I ran into difficulty in the case of $\lambda > 0$. Here, I let $\lambda = \mu^2$. $$y = A\sin(\mu x) + B\cos(\mu x)$$ The initial conditions yield: $$A\sin(\mu L) + B\cos(\mu L) = B$$ $$A\cos(\mu L) - B\sin(\mu L) = A$$ Then $$A\sin(\mu L) + B\cos(\mu L) - B = A\cos(\mu L) - B\sin(\mu L) - A$$ $$A(1 + \sin(\mu L) - \cos(\mu L)) = B(1 - cos(\mu L) - sin(\mu L))$$ Therefore, the eigenfunctions are $$y_n = B\left(\frac{1 - \cos(\mu_n L) - \sin(\mu_n L)}{1 + \sin(\mu_n L) - \cos(\mu_n L)}\sin(\mu_n x) + \cos(\mu_n x)\right)$$ where $\mu_n$ can (apparently) be any positive real number (the eigenvalues will be $\sqrt{\mu}$.

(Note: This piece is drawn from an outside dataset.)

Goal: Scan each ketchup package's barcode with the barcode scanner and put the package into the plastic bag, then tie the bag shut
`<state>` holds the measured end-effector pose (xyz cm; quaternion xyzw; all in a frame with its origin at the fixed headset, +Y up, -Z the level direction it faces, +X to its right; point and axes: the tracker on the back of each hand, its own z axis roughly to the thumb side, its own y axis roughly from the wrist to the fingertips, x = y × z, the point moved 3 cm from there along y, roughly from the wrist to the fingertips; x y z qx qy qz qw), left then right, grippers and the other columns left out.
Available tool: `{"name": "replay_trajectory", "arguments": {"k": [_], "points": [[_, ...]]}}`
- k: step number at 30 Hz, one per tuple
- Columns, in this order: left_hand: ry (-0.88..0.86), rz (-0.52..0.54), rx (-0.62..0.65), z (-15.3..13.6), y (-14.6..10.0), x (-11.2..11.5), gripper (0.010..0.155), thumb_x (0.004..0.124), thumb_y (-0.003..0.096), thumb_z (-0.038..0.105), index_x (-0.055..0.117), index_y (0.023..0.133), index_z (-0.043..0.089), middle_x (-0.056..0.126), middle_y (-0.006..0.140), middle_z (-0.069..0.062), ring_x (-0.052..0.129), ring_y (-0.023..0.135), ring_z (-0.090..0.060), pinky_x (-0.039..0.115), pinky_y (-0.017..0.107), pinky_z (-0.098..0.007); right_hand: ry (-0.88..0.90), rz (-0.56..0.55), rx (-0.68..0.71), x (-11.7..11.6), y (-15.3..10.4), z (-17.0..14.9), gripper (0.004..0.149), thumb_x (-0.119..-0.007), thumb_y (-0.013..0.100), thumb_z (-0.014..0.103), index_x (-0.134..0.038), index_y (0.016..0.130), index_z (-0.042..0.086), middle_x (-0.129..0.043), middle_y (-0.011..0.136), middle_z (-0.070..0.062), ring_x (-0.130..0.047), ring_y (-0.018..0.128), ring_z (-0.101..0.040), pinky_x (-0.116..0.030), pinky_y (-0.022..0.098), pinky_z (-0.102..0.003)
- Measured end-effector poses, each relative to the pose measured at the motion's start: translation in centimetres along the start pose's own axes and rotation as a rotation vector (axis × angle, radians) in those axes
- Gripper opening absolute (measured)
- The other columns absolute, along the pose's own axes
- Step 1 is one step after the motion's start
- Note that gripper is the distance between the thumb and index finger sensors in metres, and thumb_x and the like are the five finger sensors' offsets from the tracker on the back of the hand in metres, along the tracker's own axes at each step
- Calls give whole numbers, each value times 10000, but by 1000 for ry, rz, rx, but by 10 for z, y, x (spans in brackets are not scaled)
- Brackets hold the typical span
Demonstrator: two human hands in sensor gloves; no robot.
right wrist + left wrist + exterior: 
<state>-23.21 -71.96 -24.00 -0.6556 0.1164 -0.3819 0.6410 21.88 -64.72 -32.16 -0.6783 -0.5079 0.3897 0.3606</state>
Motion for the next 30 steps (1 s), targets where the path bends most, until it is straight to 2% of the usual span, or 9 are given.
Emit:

I'm don't believe this is correct. I've checked over my work many times, and don't see an error. However, it seems strange to me that the eigenfunctions have a continuous spectra. I've never encountered that before in a Sturm-Liouville problem. Moreover, it doesn't appear to satisfy the initial conditions. Any help would be greatly appreciated!

Answer 1

Your initial conditions gave $$ A\sin(\mu L)+B\cos(\mu L)= B \\ A\cos(\mu L)-B\sin(\mu L)= A. $$ or $$ \left[\begin{array}{cc}\sin(\mu L) & (\cos(\mu L)-1) \\ (\cos(\mu L)-1) & -\sin(\mu L)\end{array}\right] \left[\begin{array}{c} A \\ B \end{array}\right] = \left[\begin{array}{c}0 \\ 0 \end{array}\right]. $$ There is a non-trivial solution iff the determinant $D(\lambda)$ of the coefficient matrix is $0$, which is $$ D(\lambda) = -\sin^2(\mu L)-(\cos(\mu L)-1)^2 = 2(\cos(\mu L)-1). $$ These solutions are $\mu_n = \frac{1}{L}2n\pi$, which leads to the $0$ coefficient matrix, meaning that $A$ and $B$ are arbitrary in this case. In other words $A\cos(\mu_n x)+B\sin(\mu_n x)$ is an eigenfunction solution for arbitrary $A$, $B$.